De vez em quando, Marcela emite pequenos sons na forma de um "a" curto. Cúmulo da surpresa, o bebê mamou no peito da mãe -bastou encostar em sua boca o peito de Cacilda.
E a pediatra já cogita dar alta para o bebê ir para casa. Católicos falam abertamente em "milagre" para se referir à sobrevivência de Marcela de Jesus, agora transformada em símbolo da luta antiaborto.
No site de relacionamentos Orkut, a comunidade Força Marcela Oramos por Vc, criada em 29 de novembro, já reúne 511 membros (em 21/12 já são 681). Segue crescendo.
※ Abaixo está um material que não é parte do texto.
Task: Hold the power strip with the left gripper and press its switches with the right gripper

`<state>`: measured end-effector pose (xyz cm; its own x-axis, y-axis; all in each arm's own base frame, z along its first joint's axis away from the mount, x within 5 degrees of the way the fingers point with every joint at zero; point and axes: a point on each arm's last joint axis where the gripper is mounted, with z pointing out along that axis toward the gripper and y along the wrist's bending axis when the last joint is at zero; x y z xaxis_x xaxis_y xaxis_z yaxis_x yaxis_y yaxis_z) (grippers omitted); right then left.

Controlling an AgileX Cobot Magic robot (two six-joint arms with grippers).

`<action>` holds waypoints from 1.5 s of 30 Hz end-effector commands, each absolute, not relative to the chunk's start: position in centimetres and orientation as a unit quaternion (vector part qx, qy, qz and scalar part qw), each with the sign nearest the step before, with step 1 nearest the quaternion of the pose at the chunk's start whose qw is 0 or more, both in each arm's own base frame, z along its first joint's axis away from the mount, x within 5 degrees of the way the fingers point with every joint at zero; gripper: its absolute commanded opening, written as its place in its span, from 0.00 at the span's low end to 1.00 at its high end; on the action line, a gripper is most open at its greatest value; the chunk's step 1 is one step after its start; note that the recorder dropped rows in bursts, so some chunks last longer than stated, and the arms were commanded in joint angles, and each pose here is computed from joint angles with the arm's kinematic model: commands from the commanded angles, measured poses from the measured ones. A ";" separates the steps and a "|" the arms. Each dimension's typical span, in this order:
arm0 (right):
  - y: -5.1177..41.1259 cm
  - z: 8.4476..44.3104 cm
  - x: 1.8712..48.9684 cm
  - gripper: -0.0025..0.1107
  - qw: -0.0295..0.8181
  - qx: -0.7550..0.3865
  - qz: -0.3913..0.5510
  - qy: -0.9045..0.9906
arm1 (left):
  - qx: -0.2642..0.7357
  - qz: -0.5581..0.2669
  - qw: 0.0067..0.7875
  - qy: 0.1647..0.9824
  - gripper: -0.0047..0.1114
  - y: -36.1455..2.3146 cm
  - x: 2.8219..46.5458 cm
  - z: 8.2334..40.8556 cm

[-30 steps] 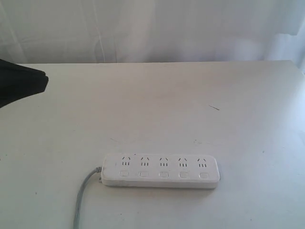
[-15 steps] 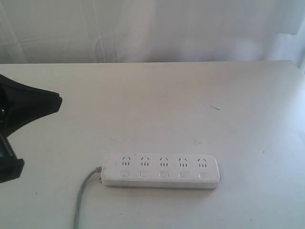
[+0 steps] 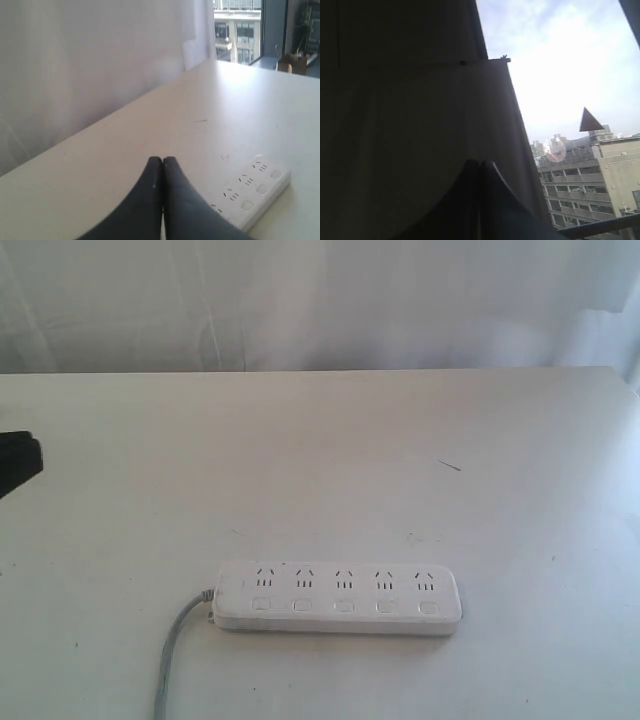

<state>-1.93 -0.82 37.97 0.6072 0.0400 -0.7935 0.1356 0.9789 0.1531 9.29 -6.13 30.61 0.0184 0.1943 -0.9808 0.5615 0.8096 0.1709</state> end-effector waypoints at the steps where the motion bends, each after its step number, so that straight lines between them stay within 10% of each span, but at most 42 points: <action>1: 1.4 37.2 -1.2 0.02 0.879 0.001 0.036 0.475 | 0.255 -0.180 0.664 0.679 0.04 -5.1 7.0 30.3; 24: -0.2 21.3 5.6 0.02 0.732 -0.011 -0.064 0.679 | 0.315 -0.145 0.637 0.689 0.04 -4.1 5.0 28.2; 45: -0.2 21.2 5.6 0.02 0.732 -0.009 -0.058 0.679 | 0.340 -0.092 0.611 0.709 0.04 -3.6 5.2 27.2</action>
<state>5.65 -0.13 21.38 0.0725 -0.0904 -0.9933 0.0619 0.9944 -0.0860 5.29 -3.56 27.95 0.0450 0.3800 -0.9239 0.5687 0.7506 0.3364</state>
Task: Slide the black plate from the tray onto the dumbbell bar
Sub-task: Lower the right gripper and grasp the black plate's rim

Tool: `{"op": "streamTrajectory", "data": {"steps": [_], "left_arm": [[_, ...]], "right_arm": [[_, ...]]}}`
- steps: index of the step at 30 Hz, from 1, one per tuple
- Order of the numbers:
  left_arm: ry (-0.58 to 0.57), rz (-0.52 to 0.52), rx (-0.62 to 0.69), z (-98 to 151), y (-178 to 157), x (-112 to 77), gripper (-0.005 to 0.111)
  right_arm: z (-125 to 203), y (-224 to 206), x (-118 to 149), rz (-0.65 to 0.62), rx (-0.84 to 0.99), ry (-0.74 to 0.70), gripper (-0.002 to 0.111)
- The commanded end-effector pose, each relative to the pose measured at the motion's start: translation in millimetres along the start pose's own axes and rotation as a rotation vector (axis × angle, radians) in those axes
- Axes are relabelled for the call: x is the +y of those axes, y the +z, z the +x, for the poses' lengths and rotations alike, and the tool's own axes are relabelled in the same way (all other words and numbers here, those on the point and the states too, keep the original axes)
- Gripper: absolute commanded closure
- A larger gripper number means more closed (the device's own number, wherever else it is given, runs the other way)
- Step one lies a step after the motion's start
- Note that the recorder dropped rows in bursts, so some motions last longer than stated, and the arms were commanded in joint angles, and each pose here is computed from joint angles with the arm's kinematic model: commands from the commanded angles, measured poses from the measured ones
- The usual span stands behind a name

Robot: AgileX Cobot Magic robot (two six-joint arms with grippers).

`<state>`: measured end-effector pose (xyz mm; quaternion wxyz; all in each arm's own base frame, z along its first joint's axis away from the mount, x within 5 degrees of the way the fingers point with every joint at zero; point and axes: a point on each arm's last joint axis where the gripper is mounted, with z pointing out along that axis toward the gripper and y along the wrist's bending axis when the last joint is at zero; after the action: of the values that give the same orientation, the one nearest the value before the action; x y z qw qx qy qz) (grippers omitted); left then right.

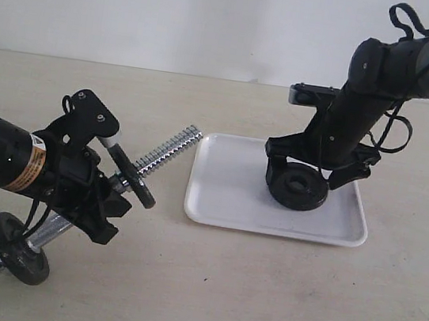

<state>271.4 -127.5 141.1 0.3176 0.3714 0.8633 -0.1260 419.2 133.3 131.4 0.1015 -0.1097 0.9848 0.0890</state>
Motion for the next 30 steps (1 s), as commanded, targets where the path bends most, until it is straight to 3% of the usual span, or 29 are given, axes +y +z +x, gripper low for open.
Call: {"op": "streamTrajectory", "data": {"steps": [1,18,26,30], "left_arm": [[-0.025,0.021,-0.087,-17,-10,-1.3,0.102],[0.002,0.014,-0.085,-17,-10,-0.7,0.102],[0.004,0.011,-0.083,-17,-10,-0.4,0.102],[0.004,0.011,-0.083,-17,-10,-0.4,0.102]], "right_arm": [[1,5,0,-0.002,0.020,0.006,0.004],[9,6,0,0.051,0.102,0.104,0.004],[8,10,27,0.146,0.042,-0.005,0.004],[7,10,27,0.157,0.030,0.008,0.004]]}}
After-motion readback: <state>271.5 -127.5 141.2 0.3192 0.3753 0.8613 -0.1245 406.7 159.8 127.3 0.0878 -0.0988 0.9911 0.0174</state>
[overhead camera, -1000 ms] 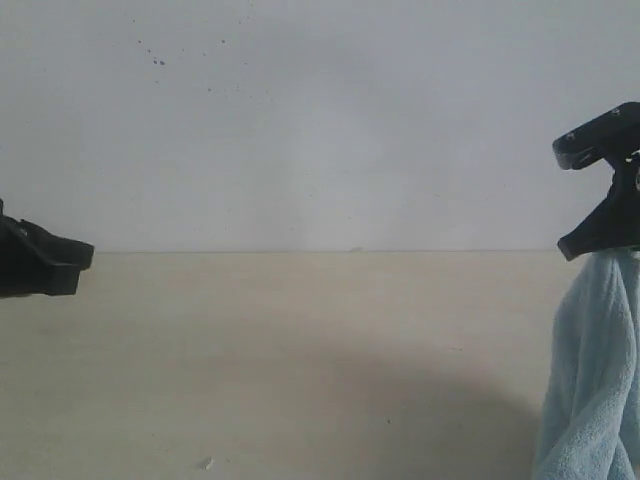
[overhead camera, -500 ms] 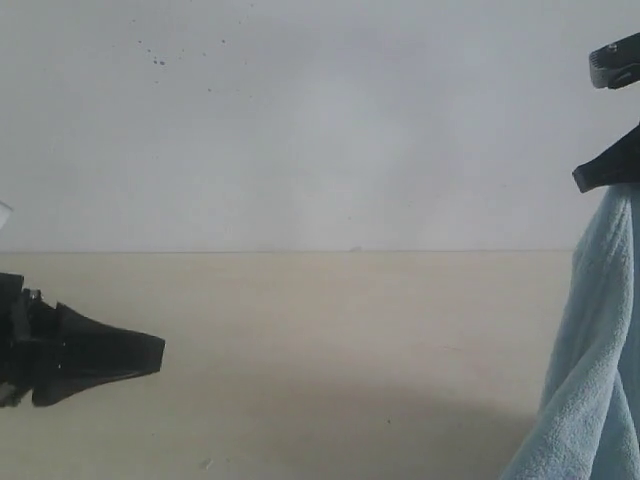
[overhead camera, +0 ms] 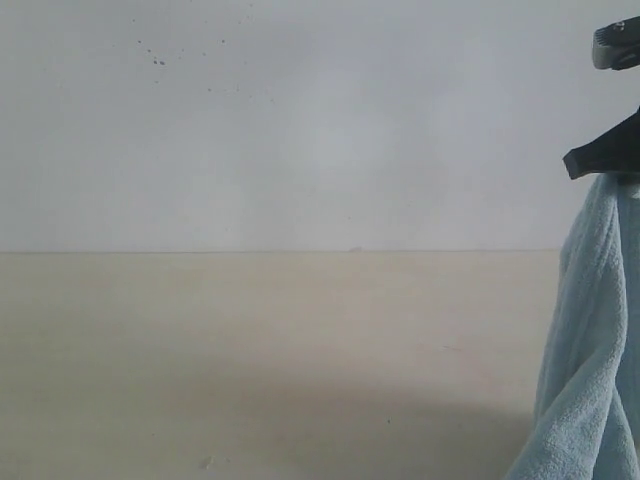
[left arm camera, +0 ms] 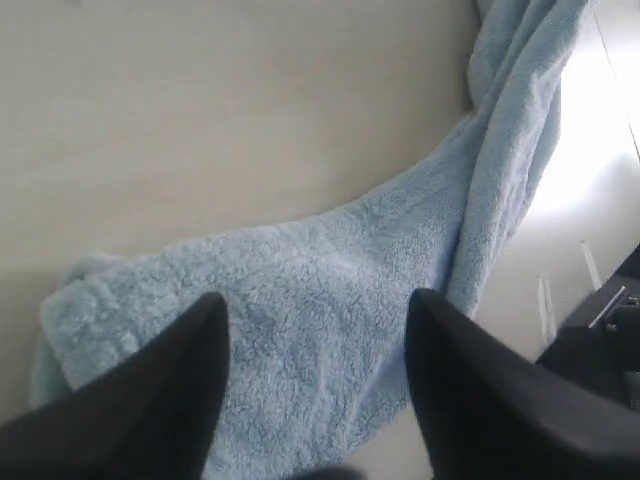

Um documentário sobre a vida do bebê e sua família está em fase de produção, o câmera entrando e saindo do quarto do hospital.
Todos os dias, rodas de orações são formadas na Santa Casa. Na terça-feira, ativistas da organização Santa Gianna Beretta Molla, sediada em Franca e autodefinida como "a favor da família, em defesa da vida", foram rezar o "Creio em Deus Pai" com Cacilda e o diácono, na presença do bebê.
Recorde esse nome: santa Gianna, a santa antiaborto. Canonizada pelo papa João Paulo 2º em maio de 2004, seu exemplo foi ter-se recusado a fazer um aborto quando, grávida, os médicos lhe disseram que levar a gestação a termo a mataria. Conforme a previsão dos médicos, ela morreu ao dar à luz. A criança viveu.
Dois milagres atribuídos a Gianna, garantiram-lhe a canonização, ambos no Brasil, apesar de a santa ser italiana (de Milão) e nunca ter estado em vida por aqui. Segundo o ginecologista e obstetra Thomaz Rafael Gollop, professor da Universidade de São Paulo, Marcela de Jesus tem os hemisférios cerebrais destruídos, um diagnóstico fechado de anencefalia e um prognóstico certo: o da progressiva deterioração de seu organismo, até o perecimento.
Malformação com causas multifatoriais, a anencefalia atinge mais meninas do que meninos e, explica o professor, em 60% dos casos, relaciona-se a uma dieta materna pobre em ácido fólico durante o mês antecedente e posterior à concepção. "Infelizmente é um quadro irreversível", diz o docente.
O chefe do setor de neurologia infantil da Universidade Federal de São Paulo, o professor-adjunto Luiz Celso Vilanova, explica que, na anencefalia, uma parte do cérebro, o córtex cerebral, responsável pelas funções mentais superiores, não chega a se formar.
"O que existe é o tronco cerebral", uma estrutura primitiva que coordena reações a estímulos, batimentos cardíacos e respiração, entre outras funções. "O bebê anencéfalo é incapaz de sentir -para isso ele precisaria do córtex cerebral-, mas ele é capaz de reagir a estímulos", explica o professor.
"Um bebê anencéfalo pode ter, no máximo, reações reflexas, como aquelas típicas do estado vegetativo, sem traço de consciência. Emoções, sentimentos e pensamentos estão fora do horizonte de um bebê nessas condições", afirma.
Diretora da Anis, ONG que é referência feminista em pesquisa sobre bioética, a antropóloga Debora Diniz tem assessorado várias mulheres grávidas de fetos anencéfalos nos últimos anos. Sobre Marcela de Jesus, Debora entende que não se pode fazer da excepcionalidade do caso uma norma que se imponha sobre as grávidas de fetos anencéfalos. "Em um Estado laico, é absurdo pretender que todas as mulheres grávidas de fetos anencéfalos passem a acreditar em milagres."
"É à mãe que cabe decidir se deve ou não prosseguir com a gestação. Tanto seria errado impor a interrupção da gravidez quanto seu contrário. O caso desse bebê só reforça a tese de que se trata de uma decisão que só cabe aos parentes e a mais ninguém tomar", diz.
Na pequena Patrocínio Paulista, 14 mil habitantes, nos contrafortes da serra da Canastra, quase divisa com Minas Gerais, existe o bairro Palmital, onde era a fazenda de mesmo nome, centenária e agora loteada entre os herdeiros, todos parentes dos pais do bebê anencéfalo, que também moram lá.
A prima Nelsina Terezinha Figueira de Freitas, 52, mora ao lado da casa dos Ferreira, em uma construção de taipa de pilão, curral anexo, no meio de um cafezal. Vergada diante de uma Nossa Senhora, a prima conta o que viu na Santa Casa, ao visitar Marcela de Jesus: "Eu vi um anjo vestido de azul, uma bênção. Ela sorria e soltava um gorgonadinho, como se quisesse falar alguma coisa". É a fé.